È in queste poche righe che si racchiude il senso più profondo del nuovo romanzo di Massimo Gramellini, “L’amore è il perché” edito da Longanesi (224pp. 18,60 Euro), un testo oltre che una sintesi filosofica ed esistenziale forte che si inserisce perfettamente nel solco narrativo tracciato dall’autore, offrendo al lettore una prosa che è, senza dubbio, piacevole e scorrevole. L’opera è un ulteriore capitolo nel percorso personale e letterario di Gramellini, incentrato questa volta su una delle domande esistenziali più universali.

Il punto di forza del libro risiede, come spesso accade con Gramellini, nella qualità dello stile. La scrittura è limpida, immediata e altamente coinvolgente. L’autore possiede la rara capacità di trasformare riflessioni intime e complesse in una narrazione accessibile, riuscendo a creare una sorta di ‘comfort letterario’ che ti avvolge fin dalle prime pagine. Questo tocco quasi confidenziale rende il viaggio emotivo, che esplora l’amore nelle sue manifestazioni più imperfette – dalle delusioni sentimentali alla ricerca di legami autentici – un’esperienza piacevolmente meditativa.

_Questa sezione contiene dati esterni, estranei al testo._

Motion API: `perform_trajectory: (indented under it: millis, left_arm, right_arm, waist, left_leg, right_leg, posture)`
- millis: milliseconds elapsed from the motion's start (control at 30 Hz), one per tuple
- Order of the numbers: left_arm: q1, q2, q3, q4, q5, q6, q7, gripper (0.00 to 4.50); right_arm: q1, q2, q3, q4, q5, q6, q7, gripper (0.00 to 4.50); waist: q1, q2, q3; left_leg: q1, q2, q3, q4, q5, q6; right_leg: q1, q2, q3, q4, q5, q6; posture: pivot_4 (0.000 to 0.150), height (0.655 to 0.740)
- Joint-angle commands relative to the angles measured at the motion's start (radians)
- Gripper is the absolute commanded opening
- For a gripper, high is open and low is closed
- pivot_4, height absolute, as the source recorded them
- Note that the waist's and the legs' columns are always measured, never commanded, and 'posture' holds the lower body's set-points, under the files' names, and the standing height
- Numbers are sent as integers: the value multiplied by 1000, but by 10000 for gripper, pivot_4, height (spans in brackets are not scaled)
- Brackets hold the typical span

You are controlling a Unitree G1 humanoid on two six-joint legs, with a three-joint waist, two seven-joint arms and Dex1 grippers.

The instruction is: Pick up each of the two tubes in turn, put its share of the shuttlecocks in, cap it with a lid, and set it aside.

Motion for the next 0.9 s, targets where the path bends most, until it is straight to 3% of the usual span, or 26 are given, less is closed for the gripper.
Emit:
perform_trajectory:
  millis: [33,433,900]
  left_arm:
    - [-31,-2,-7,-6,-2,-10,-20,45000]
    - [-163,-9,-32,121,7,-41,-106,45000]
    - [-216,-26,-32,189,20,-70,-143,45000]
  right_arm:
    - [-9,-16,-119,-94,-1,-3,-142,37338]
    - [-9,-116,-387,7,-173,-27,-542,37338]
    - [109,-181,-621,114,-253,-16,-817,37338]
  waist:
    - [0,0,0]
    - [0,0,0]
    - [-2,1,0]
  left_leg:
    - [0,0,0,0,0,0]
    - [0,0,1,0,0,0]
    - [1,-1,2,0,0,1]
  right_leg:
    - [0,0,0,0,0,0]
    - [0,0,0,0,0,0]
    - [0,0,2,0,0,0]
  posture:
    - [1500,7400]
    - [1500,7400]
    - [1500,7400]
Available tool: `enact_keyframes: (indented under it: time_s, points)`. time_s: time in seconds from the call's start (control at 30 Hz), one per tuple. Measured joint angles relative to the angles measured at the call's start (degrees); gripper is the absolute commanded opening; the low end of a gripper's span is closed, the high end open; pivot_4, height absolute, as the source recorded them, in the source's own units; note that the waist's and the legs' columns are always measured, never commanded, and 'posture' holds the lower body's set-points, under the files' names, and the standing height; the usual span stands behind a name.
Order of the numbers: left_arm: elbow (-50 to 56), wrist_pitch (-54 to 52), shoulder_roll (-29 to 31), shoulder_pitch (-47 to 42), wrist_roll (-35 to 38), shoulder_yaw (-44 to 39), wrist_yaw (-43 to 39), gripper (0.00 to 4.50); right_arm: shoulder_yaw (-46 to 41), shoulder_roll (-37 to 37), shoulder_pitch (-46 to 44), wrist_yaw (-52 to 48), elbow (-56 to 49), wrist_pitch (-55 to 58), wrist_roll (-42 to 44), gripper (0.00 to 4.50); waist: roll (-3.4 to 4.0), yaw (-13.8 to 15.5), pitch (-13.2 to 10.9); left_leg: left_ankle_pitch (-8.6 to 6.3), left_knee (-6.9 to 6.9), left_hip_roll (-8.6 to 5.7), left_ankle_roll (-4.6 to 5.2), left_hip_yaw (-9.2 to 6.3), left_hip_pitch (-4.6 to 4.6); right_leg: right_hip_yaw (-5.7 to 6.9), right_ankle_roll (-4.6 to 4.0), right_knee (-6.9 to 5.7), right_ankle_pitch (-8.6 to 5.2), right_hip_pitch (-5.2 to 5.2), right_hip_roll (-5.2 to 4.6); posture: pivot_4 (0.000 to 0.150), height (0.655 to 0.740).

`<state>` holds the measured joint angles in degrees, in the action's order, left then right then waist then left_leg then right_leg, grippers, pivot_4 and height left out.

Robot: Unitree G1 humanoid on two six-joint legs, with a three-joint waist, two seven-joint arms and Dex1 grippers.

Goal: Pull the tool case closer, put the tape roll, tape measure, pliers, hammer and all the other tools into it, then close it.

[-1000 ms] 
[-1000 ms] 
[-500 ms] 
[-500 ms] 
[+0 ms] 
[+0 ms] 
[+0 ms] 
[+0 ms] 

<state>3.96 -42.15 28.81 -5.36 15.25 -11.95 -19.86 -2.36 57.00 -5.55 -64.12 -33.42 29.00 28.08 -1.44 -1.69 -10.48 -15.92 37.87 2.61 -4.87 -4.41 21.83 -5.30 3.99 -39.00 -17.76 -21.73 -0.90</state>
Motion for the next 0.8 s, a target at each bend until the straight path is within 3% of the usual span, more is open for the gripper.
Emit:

Il messaggio di fondo del libro è indubbiamente positivo e importante: l’amore è il motore che permette di superare le paure e le ferite del passato.

L’elemento che differenzia il testo, pur senza stravolgerne il cliché tematico, è il frequente dialogo con la filosofia classica, in particolare con Platone e i miti greci. Il racconto si struttura, infatti, come una sorta di “Simposio contemporaneo” in cui l’autore incrocia memorie personali con il tentativo di inquadrare l’affettività umana all’interno di schemi archetipici. Questa struttura, che conferisce un tono di “educazione sentimentale” al testo, funge da supporto per analizzare temi chiave come il possesso, l’attaccamento e il tradimento.

Tuttavia, il territorio esplorato – l’amore come riscatto, la necessità di guardarsi dentro per amare veramente – pur arricchito da riferimenti colti, risulta un terreno già ampiamente battuto nella letteratura e nella saggistica divulgativa.

“L’amore è il perché” è un’opera che assolve pienamente al suo compito: intrattiene, commuove e propone una riflessione sul valore dei legami. Una piacevole conferma del talento comunicativo di Gramellini.